This repo aims to explore efficient fine-tuning techniques for deep learning models, focusing on reducing the computational and environmental costs associated with training large-scale models. We emphasize methods like Low-Rank Adaptation (LoRA), VeRA, and Quantization, which aim to enhance the fine-tuning process for foundational models.

Training deep learning models typically requires significant memory and sophisticated infrastructure. As models become increasingly parametrized — for instance, GPT-3 contains approximately 175 billion parameters — the challenge of efficiently training and adapting these models to new tasks grows. Traditional fine-tuning approaches, which re-train all model weights for each new task, are not only resource-intensive but also impractical in terms of storage and computational power requirements.

Introduced in 2021 (LoRA: Low-Rank Adaptation of Large Language Models) by Edward J. Hu and al., LoRA presents a method that requires training only a fraction of a model's weights. This approach significantly reduces the number of weights to train and the storage space needed, while maintaining inference time.

Key Features of LoRA:

• Reduces the number of trainable weights to a fraction of the total weights.
• Saves the base model once and the parallel architecture multiple times to create different models for different tasks.
• Does not increase inference time.
• Simplifies implementation and understanding.
• Applicable to any layer involving large-scale matrix products, such as transformer attention modules and linear layers.
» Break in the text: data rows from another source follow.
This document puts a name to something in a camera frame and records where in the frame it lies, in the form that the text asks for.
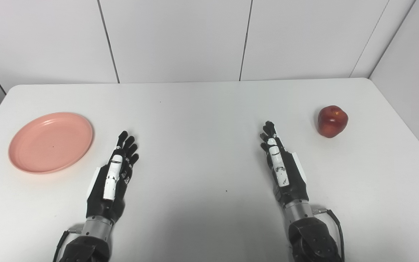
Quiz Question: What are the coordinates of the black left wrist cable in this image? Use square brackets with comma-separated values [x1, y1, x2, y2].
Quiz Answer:
[52, 227, 83, 262]

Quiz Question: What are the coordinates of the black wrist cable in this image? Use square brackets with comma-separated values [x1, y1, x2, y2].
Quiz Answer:
[312, 207, 345, 262]
[52, 227, 83, 262]

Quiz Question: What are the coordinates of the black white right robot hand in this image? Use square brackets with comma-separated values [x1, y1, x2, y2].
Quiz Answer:
[260, 121, 310, 208]

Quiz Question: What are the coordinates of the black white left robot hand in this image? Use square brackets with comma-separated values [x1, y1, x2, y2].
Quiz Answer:
[86, 130, 140, 223]

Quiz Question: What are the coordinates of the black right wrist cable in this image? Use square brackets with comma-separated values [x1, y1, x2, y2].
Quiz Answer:
[312, 207, 345, 262]

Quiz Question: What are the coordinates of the pink plate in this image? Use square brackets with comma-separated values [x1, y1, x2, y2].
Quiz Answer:
[8, 112, 94, 174]

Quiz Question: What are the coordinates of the red apple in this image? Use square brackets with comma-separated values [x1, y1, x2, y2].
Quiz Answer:
[318, 105, 349, 138]

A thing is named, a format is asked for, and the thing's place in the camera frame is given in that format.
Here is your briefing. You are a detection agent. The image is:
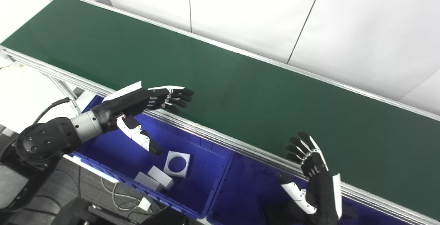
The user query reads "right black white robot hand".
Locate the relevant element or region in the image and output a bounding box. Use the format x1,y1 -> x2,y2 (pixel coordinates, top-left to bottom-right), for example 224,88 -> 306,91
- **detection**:
275,131 -> 343,225

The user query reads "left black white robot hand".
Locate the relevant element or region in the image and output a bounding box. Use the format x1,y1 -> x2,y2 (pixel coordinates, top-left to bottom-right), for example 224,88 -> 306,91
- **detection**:
92,81 -> 194,156

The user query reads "white square part round hole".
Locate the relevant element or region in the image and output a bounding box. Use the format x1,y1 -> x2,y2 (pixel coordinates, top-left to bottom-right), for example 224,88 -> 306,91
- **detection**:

Here is a schematic illustration of the LoRA architecture here to visually explain how LoRA adds new matrices in parallel to existing ones, and how these interact with the intrinsic low-rank structure of the model.

LoRA Architecture

Impressive results on GPT-3 have been showcased in the original paper. We want to reproduce these results on LayoutLM for a Token Classification task on the FUNSD dataset.
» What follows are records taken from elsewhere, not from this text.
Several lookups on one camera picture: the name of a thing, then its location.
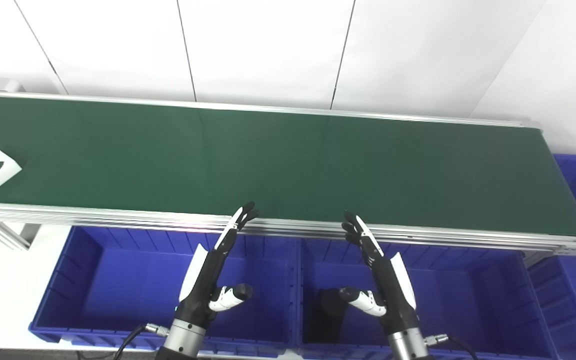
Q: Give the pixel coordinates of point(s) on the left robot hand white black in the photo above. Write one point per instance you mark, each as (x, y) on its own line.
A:
(203, 285)

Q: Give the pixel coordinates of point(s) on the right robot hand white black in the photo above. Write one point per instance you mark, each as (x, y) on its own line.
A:
(393, 295)

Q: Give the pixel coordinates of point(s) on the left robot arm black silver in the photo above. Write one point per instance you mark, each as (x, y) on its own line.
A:
(184, 340)

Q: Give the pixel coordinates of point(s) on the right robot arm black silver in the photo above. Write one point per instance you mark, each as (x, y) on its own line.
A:
(407, 345)

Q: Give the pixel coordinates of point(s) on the green conveyor belt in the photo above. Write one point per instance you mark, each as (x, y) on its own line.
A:
(118, 216)
(288, 165)

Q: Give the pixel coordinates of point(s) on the aluminium conveyor support leg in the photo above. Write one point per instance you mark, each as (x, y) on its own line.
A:
(5, 234)

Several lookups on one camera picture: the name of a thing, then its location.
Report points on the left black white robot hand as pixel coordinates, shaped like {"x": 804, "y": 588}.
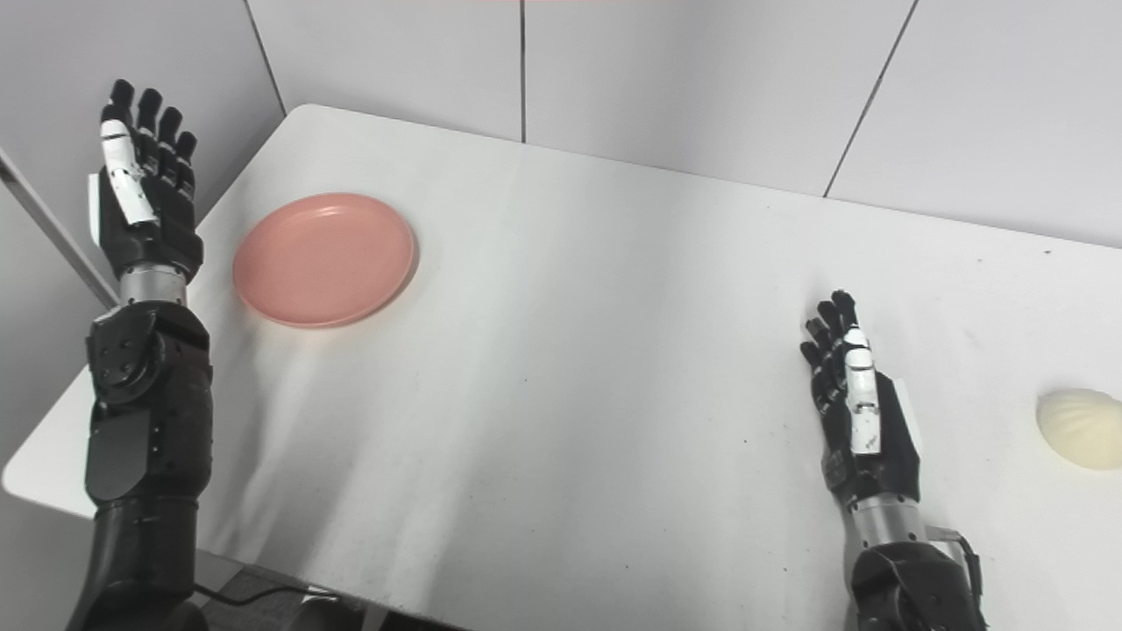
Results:
{"x": 162, "y": 223}

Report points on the cream steamed bun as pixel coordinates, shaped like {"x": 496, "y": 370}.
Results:
{"x": 1082, "y": 429}

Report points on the pink round plate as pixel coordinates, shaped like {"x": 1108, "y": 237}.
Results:
{"x": 324, "y": 261}

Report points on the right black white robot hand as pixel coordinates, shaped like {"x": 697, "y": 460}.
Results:
{"x": 890, "y": 456}

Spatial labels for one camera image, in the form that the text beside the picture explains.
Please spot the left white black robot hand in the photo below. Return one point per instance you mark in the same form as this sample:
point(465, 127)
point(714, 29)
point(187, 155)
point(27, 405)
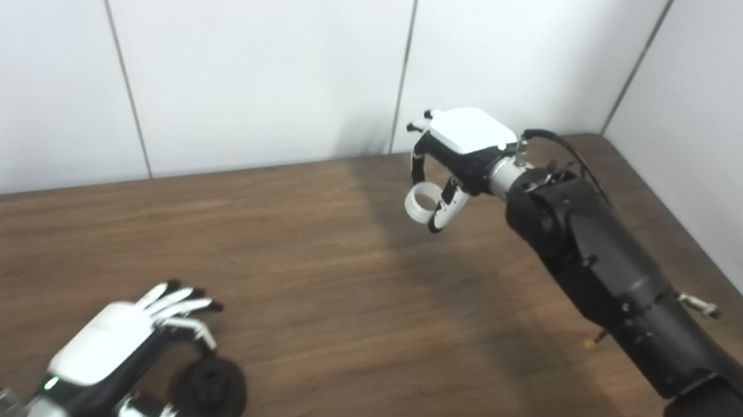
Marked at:
point(103, 345)

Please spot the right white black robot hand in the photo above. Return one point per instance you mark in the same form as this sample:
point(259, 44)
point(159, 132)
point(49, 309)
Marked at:
point(471, 131)

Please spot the round black part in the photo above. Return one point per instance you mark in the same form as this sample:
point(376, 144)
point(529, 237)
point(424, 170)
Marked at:
point(213, 390)

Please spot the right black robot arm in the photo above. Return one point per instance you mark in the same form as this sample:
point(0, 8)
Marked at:
point(603, 270)

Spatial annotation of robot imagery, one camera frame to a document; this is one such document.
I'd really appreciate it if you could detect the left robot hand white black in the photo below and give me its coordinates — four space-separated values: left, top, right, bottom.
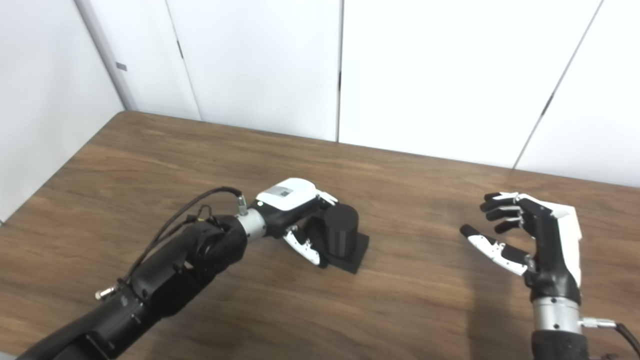
247 178 339 267

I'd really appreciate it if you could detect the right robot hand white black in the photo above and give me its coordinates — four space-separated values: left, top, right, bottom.
459 192 583 304

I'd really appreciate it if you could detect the black peg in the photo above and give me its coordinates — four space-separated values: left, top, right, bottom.
301 203 370 275

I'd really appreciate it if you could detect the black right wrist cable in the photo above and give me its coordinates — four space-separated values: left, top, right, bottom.
580 316 640 358

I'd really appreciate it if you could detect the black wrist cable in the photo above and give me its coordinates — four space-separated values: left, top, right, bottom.
95 186 249 301
580 316 640 358

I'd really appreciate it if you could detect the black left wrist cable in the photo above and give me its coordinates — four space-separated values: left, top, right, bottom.
95 186 249 301

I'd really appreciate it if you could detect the grey wall corner post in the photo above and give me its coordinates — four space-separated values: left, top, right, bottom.
75 0 139 112

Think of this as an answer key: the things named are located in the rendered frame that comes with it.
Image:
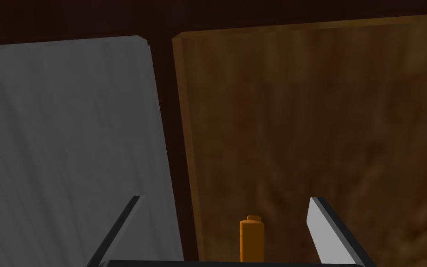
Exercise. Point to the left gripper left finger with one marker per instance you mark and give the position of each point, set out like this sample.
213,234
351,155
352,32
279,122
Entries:
119,231

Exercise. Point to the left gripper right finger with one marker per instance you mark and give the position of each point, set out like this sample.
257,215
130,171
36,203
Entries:
328,237

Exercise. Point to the grey cupboard door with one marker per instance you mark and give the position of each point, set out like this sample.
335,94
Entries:
69,148

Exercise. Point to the brown wooden cupboard door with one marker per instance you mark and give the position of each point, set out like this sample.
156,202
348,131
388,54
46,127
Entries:
310,122
This study aims to reproduce the impressive results previously showcased for GPT-3, focusing now on LayoutLM applied to the FUNSD dataset. LayoutLM, introduced 2020 (LayoutLM: Pre-training of Text and Layout for Document Image Understanding) by Xu and al., is a model that uniquely integrates text and layout information from scanned document images. Building on the BERT architecture, LayoutLM incorporates two novel input embeddings:

• 2D Position Embedding: Captures the spatial position of elements in document images.
• Image Embedding: Enhances the linguistic representation with visual features.

We utilize the FUNSD dataset, which includes annotated samples of scanned documents. Each document is processed using the LayoutLM tokenizer available from Microsoft's repository on HuggingFace. The model used is LayoutLMForTokenClassification, also sourced from HuggingFace.

Training involves the use of a typical optimizer like AdamW with a learning rate initially set to 2e-5. We employ early stopping based on validation loss to prevent overfitting and ensure optimal performance. Each model configuration is evaluated multiple times (typically 10 to 20 runs) to generate confidence intervals for the reported metrics.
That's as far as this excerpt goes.